**Problem statement:**
Write out the data below in full, unchanged, minus the images.

**Stored data:**
↓
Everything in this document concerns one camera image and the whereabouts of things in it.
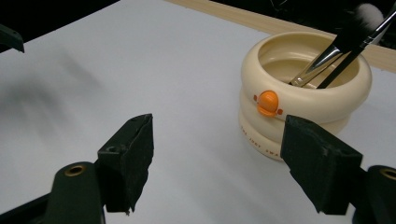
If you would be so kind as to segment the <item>black powder makeup brush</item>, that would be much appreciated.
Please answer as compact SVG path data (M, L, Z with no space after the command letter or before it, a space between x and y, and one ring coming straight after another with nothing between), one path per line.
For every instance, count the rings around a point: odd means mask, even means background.
M290 85L303 87L344 55L358 49L360 44L383 20L384 15L378 7L369 3L358 5L349 21L329 47L323 50L305 69L294 77L290 81Z

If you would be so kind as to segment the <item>cream ringed brush holder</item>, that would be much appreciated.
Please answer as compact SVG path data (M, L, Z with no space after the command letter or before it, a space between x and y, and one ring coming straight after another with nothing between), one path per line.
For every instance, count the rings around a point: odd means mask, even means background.
M272 35L255 44L242 62L239 125L247 141L261 154L278 160L285 119L310 119L337 134L368 97L372 72L358 57L328 88L319 75L311 86L290 81L332 42L328 35L291 32Z

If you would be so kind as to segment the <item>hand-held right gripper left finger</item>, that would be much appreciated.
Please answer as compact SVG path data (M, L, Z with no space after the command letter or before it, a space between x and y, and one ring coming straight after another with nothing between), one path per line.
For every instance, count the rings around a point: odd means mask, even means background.
M99 149L96 166L107 212L134 211L154 154L153 117L127 120Z

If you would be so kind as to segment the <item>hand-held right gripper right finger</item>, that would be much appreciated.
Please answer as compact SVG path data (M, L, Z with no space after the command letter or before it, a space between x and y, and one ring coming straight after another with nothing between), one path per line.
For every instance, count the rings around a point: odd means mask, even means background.
M318 212L347 212L362 154L315 122L288 115L280 156Z

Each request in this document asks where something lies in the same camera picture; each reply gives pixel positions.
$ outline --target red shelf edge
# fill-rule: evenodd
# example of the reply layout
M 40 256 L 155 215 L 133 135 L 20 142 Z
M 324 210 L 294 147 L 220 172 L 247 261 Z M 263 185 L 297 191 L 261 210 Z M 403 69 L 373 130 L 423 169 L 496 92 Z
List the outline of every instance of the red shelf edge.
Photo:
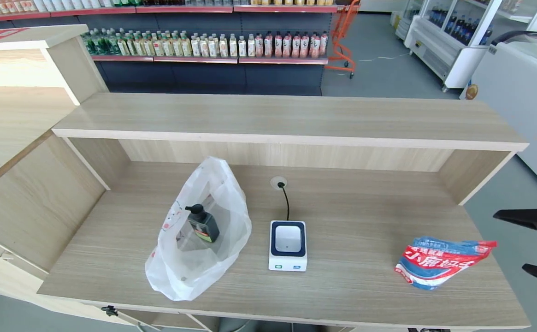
↑
**Result of this exercise:**
Everything in this document concerns one camera image and the whereabouts of things in it.
If you would be so kind as to segment the <item>black powder makeup brush</item>, that would be much appreciated.
Please answer as compact SVG path data (M, L, Z with no space after the command letter or before it, a space between x and y, and one ring coming straight after another with nothing between), one path per line.
For every instance, count the rings around a point: odd means mask, even means background.
M290 85L303 87L344 55L358 49L360 44L383 20L384 15L378 7L369 3L358 5L349 21L329 47L323 50L305 69L294 77L290 81Z

If you would be so kind as to segment the <item>cream ringed brush holder</item>, that would be much appreciated.
Please answer as compact SVG path data (M, L, Z with no space after the command letter or before it, a space between x and y, and one ring coming straight after another with nothing between), one path per line.
For every instance, count the rings around a point: odd means mask, even means background.
M272 35L255 44L242 62L239 125L247 141L261 154L278 160L285 119L310 119L337 134L368 97L372 72L358 57L328 88L319 75L311 86L290 81L332 42L328 35L291 32Z

If you would be so kind as to segment the <item>hand-held right gripper left finger</item>, that would be much appreciated.
Please answer as compact SVG path data (M, L, Z with no space after the command letter or before it, a space between x and y, and one ring coming straight after another with nothing between), one path per line.
For every instance, count the rings around a point: odd means mask, even means background.
M99 149L96 166L107 212L134 211L154 154L153 117L127 120Z

If you would be so kind as to segment the <item>hand-held right gripper right finger</item>, that would be much appreciated.
Please answer as compact SVG path data (M, L, Z with no space after the command letter or before it, a space between x and y, and one ring coming straight after another with nothing between), one path per line.
For every instance, count the rings around a point: odd means mask, even means background.
M318 212L347 212L362 154L315 122L288 115L280 156Z

Each request in this document asks where something lies in the same camera picture; each reply gives pixel positions.
$ outline --target red shelf edge
# fill-rule: evenodd
# example of the reply layout
M 40 256 L 155 215 L 133 135 L 20 142 Z
M 324 210 L 294 147 L 220 172 L 247 261 Z M 263 185 L 297 191 L 261 210 Z M 403 69 L 373 130 L 423 169 L 496 92 Z
List the outline of every instance of the red shelf edge.
Photo:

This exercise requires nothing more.